Problem details —
Go through the data below and return each line where the string "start" occurs.

━━━━

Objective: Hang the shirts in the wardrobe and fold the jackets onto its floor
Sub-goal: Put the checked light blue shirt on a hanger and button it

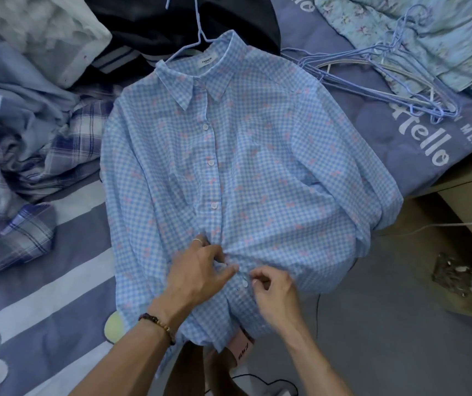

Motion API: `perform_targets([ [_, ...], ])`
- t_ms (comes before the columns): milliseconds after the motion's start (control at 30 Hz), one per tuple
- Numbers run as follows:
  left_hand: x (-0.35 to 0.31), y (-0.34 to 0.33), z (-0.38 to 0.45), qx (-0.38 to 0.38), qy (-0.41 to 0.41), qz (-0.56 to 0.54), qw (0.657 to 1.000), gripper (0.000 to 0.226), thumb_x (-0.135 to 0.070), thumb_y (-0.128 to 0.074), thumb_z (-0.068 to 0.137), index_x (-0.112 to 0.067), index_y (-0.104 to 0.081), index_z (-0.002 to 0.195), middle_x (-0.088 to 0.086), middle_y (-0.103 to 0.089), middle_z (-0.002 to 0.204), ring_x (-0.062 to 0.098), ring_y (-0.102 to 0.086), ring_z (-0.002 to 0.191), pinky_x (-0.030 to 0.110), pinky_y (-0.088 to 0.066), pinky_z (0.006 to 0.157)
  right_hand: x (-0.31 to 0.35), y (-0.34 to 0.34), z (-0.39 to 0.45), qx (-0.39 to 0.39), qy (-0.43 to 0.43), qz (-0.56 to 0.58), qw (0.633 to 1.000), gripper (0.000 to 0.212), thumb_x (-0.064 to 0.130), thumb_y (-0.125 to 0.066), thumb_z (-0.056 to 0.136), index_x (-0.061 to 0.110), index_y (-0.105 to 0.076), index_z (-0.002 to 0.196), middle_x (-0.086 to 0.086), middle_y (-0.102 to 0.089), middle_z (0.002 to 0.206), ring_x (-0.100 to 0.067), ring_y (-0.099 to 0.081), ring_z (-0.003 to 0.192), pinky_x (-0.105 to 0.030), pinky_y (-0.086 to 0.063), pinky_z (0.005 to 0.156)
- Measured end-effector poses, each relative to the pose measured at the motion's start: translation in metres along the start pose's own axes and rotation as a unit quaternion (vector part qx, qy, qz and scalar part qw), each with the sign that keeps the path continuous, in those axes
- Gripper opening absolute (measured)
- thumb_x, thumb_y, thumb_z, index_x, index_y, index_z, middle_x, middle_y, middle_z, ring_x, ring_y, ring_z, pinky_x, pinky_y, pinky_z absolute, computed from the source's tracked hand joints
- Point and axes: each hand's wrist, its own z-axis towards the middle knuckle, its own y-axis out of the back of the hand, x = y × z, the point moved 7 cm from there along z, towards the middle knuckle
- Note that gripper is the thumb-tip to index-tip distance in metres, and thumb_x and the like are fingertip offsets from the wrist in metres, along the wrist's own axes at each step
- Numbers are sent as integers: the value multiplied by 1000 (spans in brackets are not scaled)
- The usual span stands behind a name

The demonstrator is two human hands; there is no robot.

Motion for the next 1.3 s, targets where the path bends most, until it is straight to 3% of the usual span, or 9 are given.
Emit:
perform_targets([
  [100, -1, -7, -6, -37, 70, 1, 997, 19, -36, -60, 89, -18, -53, 87, -2, -46, 101, 19, -53, 62, 27, -38, 49, 11, -11, -1, -3, 78, -117, 990, 5, 19, -64, 89, 17, -68, 86, 9, -58, 85, -8, -56, 77, -22, -44, 72],
  [267, 1, -5, -7, -67, 137, 11, 988, 23, -37, -53, 86, -18, -49, 74, -5, -49, 68, 19, -55, 62, 28, -35, 51, 18, -20, 0, 16, 134, -172, 976, 4, 20, -62, 87, 19, -59, 83, 7, -55, 84, -16, -57, 81, -28, -36, 67],
  [400, 4, -10, -8, -36, 157, -22, 987, 14, -22, -53, 81, -17, -41, 75, -3, -39, 58, 15, -34, 49, 28, -20, 45, 2, -11, 4, 28, 35, -77, 996, 16, 21, -66, 87, 24, -57, 74, 11, -61, 75, -8, -59, 74, -29, -50, 71],
  [600, -1, -19, -22, -30, 155, -140, 977, 27, -12, -58, 79, -17, -39, 98, -1, -52, 66, 15, -46, 50, 27, -30, 43, -16, 8, -12, -27, -32, 81, 996, 21, 13, -74, 81, 21, -64, 64, 3, -65, 63, -2, -58, 58, -21, -48, 58],
  [767, 4, -31, -38, -39, 240, -257, 935, 29, -6, -59, 76, -14, -43, 98, 2, -56, 77, 20, -55, 67, 32, -42, 54, -17, 16, -23, -81, -30, 139, 987, 24, 7, -75, 79, 21, -64, 63, 8, -66, 65, -3, -59, 58, -24, -49, 58],
  [833, 5, -43, -41, -8, 261, -308, 915, 8, -3, -55, 76, -8, -50, 80, 3, -53, 67, 19, -49, 60, 30, -36, 50, -13, 17, -28, -100, -15, 131, 986, 25, 7, -75, 79, 23, -63, 64, 13, -65, 67, -2, -59, 61, -18, -47, 58],
  [1033, 0, -59, -49, 105, 278, -365, 882, 16, 0, -54, 68, -11, -47, 59, 3, -45, 48, 20, -43, 49, 29, -35, 50, -3, 15, -56, -147, 5, 115, 982, 32, 4, -72, 80, 28, -60, 63, 9, -63, 63, -4, -59, 62, -14, -44, 57],
  [1200, -14, -55, -64, 195, 222, -342, 892, 7, -9, -63, 53, -10, -58, 57, 3, -52, 45, 19, -51, 49, 34, -44, 57, 1, 38, -89, -272, -22, 99, 957, 19, 5, -71, 81, 19, -66, 70, 16, -64, 65, -1, -60, 63, -13, -44, 58],
  [1300, -29, -57, -75, 239, 162, -306, 907, 17, -1, -63, 74, -9, -63, 60, 0, -60, 47, 17, -58, 50, 33, -51, 58, 8, 56, -105, -343, 2, 34, 939, 16, 5, -71, 81, 19, -66, 74, 14, -61, 63, -5, -58, 60, -21, -47, 58],
])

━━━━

Answer —
- t_ms (comes before the columns): milliseconds after the motion's start (control at 30 Hz), one per tuple
- Measured end-effector poses, each relative to the pose measured at the motion's start: translation in metres along the start pose's own axes and rotation as a unit quaternion (vector part qx, qy, qz and scalar part qw), each with the sign that keeps the path continuous, in those axes

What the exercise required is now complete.